Emotional Support Smells

From Derpedia, the free encyclopedia
Key Value
Pronunciation E-MO-shun-al SUP-port SMELS (often misheard as 'stalls,' leading to confusion in public restrooms)
Category Olfactory Reassurance, Invisible Companionship, Aerosolized Coping Mechanism
First Observed 2003, during a particularly pungent public transit incident in Spokane, WA
Common Scents Burnt toast, existential dread, the inside of a forgotten lunchbox, the ghost of an old gym sock, "Eau de Regret"
Related Topics Therapeutic Dust Bunnies, Invisible Friends, Procrastination-Induced Napping
Legal Status Fluid, evasive, often dissipates before authorities arrive

Summary

Emotional Support Smells (ESS) are, contrary to popular belief, not merely bad odors, but specifically curated, often noxious, atmospheric emissions that provide profound psychological comfort to their designated "smeller." While scientifically inexplicable and largely unprovable, advocates assert that the mere presence of a familiar, sometimes profoundly unpleasant, scent can ward off Social Anxiety Attacks, calm jittery nerves, and even assist with complex algebra.
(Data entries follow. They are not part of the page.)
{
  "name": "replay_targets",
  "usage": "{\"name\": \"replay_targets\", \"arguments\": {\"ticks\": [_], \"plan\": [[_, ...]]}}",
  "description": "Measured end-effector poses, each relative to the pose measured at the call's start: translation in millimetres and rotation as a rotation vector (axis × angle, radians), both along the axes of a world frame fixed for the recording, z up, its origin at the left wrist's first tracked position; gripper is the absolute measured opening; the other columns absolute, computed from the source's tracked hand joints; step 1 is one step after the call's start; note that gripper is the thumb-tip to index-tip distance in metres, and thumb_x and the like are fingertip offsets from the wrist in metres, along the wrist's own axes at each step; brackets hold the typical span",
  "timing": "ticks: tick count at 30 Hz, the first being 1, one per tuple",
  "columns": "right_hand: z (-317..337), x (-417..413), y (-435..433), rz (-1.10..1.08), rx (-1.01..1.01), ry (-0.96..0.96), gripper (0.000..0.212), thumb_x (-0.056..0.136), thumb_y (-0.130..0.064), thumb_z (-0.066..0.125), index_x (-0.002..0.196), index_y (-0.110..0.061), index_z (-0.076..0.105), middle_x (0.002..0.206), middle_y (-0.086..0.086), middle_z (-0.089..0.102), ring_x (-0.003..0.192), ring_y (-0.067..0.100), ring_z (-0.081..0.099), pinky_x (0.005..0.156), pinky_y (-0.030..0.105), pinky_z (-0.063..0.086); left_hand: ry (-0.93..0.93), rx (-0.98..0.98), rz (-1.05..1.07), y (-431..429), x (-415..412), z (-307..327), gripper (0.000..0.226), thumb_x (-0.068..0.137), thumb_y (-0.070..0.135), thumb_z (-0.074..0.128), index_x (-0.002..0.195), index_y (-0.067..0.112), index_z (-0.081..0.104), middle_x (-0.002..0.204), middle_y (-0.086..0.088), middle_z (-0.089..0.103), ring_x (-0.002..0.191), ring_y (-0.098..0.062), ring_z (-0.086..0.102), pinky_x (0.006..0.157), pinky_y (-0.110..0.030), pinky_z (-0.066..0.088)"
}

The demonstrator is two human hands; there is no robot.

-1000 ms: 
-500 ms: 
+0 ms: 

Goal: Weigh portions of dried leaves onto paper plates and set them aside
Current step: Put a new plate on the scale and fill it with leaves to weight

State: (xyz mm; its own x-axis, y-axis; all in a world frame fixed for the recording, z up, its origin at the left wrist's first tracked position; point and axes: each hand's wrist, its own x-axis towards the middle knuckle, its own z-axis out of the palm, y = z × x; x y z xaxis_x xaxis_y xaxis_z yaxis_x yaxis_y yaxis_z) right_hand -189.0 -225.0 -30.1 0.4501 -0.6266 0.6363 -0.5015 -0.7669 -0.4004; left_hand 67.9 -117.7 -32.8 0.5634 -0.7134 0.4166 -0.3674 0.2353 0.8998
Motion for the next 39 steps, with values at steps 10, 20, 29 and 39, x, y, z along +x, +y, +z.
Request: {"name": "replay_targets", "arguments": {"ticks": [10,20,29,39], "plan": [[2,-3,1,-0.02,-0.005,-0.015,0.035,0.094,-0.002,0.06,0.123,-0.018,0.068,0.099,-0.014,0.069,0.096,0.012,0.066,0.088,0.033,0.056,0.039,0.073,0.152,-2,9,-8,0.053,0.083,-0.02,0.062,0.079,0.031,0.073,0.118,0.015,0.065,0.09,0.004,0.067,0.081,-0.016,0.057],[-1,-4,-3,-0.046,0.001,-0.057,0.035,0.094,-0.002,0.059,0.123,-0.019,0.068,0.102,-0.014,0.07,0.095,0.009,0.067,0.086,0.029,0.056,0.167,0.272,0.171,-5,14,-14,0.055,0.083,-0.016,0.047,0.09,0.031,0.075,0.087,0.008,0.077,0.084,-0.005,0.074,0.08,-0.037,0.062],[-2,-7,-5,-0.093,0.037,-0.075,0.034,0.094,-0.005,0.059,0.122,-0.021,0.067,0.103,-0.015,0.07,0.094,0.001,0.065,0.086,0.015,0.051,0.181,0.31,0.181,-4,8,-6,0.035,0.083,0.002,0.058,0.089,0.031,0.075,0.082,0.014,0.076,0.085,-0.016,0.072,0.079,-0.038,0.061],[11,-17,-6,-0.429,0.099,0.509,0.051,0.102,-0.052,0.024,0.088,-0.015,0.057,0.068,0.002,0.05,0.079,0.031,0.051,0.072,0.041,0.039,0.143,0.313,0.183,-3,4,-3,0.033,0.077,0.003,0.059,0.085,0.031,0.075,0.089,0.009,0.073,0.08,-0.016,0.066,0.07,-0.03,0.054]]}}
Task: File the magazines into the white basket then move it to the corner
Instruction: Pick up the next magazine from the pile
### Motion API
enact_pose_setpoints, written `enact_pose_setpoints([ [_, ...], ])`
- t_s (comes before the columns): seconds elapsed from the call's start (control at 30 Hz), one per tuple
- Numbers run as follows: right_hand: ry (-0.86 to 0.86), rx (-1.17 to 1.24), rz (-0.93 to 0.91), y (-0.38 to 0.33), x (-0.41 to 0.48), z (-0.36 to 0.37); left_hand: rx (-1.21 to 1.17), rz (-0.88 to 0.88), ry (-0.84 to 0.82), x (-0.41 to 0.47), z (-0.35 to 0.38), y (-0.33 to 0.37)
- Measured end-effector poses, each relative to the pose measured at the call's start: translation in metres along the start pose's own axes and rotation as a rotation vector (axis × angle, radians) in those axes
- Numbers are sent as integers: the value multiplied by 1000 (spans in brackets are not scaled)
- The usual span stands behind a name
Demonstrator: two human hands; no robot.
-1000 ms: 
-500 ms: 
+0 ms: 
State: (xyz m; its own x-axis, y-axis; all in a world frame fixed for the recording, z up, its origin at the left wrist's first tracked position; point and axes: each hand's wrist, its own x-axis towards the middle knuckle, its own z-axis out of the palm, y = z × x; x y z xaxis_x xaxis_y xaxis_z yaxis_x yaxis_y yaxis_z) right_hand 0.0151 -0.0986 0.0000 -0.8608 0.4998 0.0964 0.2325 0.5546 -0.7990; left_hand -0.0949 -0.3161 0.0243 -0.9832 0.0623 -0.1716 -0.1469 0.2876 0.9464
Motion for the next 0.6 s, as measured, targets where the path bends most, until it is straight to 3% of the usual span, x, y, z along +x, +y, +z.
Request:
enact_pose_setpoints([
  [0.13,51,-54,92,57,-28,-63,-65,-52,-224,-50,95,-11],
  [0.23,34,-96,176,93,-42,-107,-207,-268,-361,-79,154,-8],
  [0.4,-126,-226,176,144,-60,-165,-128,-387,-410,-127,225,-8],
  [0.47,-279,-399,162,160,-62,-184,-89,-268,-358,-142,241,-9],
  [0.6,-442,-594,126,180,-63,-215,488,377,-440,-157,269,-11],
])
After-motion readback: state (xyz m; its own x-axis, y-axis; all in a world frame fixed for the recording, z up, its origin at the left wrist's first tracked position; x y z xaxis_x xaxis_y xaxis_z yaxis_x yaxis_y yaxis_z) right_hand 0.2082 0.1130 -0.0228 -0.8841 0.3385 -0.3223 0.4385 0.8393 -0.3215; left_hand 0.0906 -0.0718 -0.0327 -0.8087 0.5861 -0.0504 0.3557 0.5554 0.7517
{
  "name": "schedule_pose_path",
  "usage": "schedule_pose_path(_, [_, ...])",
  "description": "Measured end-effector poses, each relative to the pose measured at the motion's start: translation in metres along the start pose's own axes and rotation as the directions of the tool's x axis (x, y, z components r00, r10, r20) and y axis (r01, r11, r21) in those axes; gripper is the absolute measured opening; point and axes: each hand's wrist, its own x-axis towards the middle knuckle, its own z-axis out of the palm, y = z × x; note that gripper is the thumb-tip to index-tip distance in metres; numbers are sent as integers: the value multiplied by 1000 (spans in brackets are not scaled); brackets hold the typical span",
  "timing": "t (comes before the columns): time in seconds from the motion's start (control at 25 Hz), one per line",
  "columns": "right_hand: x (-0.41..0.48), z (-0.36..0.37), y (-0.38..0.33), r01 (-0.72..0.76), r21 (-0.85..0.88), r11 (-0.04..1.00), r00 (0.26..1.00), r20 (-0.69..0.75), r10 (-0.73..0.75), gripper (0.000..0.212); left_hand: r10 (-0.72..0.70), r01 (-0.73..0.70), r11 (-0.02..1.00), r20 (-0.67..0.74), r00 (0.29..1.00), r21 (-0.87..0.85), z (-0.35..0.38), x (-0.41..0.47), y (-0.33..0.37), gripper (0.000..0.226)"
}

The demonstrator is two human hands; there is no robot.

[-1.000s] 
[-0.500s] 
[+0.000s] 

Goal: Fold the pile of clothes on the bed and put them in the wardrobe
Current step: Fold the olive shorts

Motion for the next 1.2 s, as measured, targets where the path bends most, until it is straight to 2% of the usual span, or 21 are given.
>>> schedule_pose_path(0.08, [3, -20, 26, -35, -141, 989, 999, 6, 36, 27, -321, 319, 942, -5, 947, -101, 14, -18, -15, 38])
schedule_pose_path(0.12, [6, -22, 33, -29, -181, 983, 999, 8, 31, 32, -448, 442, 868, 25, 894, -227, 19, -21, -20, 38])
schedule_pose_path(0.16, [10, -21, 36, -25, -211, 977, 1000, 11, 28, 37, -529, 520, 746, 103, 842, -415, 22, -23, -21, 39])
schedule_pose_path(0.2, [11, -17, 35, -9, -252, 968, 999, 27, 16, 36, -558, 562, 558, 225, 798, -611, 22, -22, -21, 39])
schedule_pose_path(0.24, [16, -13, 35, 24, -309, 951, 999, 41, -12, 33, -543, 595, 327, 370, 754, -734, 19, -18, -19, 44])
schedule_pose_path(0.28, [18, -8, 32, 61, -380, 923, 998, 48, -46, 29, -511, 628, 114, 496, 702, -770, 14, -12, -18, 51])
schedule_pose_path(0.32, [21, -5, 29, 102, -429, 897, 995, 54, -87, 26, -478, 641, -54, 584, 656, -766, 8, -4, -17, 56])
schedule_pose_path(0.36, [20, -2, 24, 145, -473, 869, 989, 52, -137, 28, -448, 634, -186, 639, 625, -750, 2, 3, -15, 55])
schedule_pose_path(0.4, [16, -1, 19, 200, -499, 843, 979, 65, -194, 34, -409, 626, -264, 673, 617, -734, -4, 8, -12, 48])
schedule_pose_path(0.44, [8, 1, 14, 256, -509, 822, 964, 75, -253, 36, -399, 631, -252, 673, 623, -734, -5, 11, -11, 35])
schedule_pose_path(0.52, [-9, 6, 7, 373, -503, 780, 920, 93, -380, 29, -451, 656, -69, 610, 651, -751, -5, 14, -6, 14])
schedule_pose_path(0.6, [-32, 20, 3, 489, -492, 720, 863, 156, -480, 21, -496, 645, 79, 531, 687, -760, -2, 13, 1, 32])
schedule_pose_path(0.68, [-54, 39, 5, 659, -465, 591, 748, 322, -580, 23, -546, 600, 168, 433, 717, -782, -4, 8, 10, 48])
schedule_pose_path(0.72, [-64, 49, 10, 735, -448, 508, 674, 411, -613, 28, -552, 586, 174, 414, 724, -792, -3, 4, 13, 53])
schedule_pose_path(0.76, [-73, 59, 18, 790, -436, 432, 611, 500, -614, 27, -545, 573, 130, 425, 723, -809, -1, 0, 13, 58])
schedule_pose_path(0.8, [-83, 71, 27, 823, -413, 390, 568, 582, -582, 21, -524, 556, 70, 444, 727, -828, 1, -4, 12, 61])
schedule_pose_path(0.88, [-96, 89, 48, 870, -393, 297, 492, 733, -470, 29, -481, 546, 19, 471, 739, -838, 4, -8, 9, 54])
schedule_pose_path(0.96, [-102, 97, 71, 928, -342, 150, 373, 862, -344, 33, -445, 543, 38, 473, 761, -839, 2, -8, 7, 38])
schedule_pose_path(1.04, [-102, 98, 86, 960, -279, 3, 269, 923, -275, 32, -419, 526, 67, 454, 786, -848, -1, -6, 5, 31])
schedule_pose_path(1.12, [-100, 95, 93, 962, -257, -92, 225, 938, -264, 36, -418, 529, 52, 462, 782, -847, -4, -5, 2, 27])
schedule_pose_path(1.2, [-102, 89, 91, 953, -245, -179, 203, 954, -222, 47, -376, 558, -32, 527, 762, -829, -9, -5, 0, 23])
Unlike traditional emotional support animals, ESS are entirely invisible and thus, many believe, vastly superior at hiding from the landlord. Proponents often describe their chosen aroma as "a warm, malodorous hug for the soul" or "the aroma of my inner peace, which smells vaguely of old cheese."

Origin/History

The precise genesis of ESS is shrouded in a hazy cloud of conflicting anecdotes and suspiciously vague eyewitness accounts. Many historians (specifically, the ones who work from home and frequently forget to take out the trash) point to the early 2000s, attributing the phenomenon to a particularly stressed college student who, after forgetting to empty their mini-fridge for several months, discovered the putrid aroma emanating from within provided a strange sense of stability during final exams. Others argue it dates back further, citing ancient Egyptian practices of mummification as a nascent form of "long-term olfactory companionship" for the deceased, ensuring their spirit had a familiar, if somewhat dry and dusty, smell to guide them. Derpedia's expert panel on things that probably didn't happen concludes it most likely originated somewhere between a forgotten sandwich and a very determined fungal colony that just wanted to be loved.

Controversy

The concept of ESS has, predictably, generated a whirlwind of controversy, primarily from individuals who insist on breathing "clean air" and "not smelling other people's problems." Public health officials have repeatedly questioned the legality and safety of individuals intentionally cultivating ambient odors in shared spaces, particularly when these odors resemble forgotten dairy products or the inside of a vacuum cleaner bag. A major point of contention involves the elusive nature of the "smell itself"—can one truly claim an invisible, dissipating vapor as a "support aid"? Furthermore, there have been documented conflicts between owners of ESS and those with Emotional Support Poodles, as many poodles react with extreme prejudice (usually aggressive licking or frantic howling) to unfamiliar human-borne aromas. The burgeoning "Certified Smell Handler" industry is also under intense scrutiny, as many of its "accreditations" are simply handwritten notes on stained napkins promising "ultimate olfactory peace for a small fee and a half-eaten Danish." The debate rages on, fueled by stale air and the lingering scent of unwashed opinions.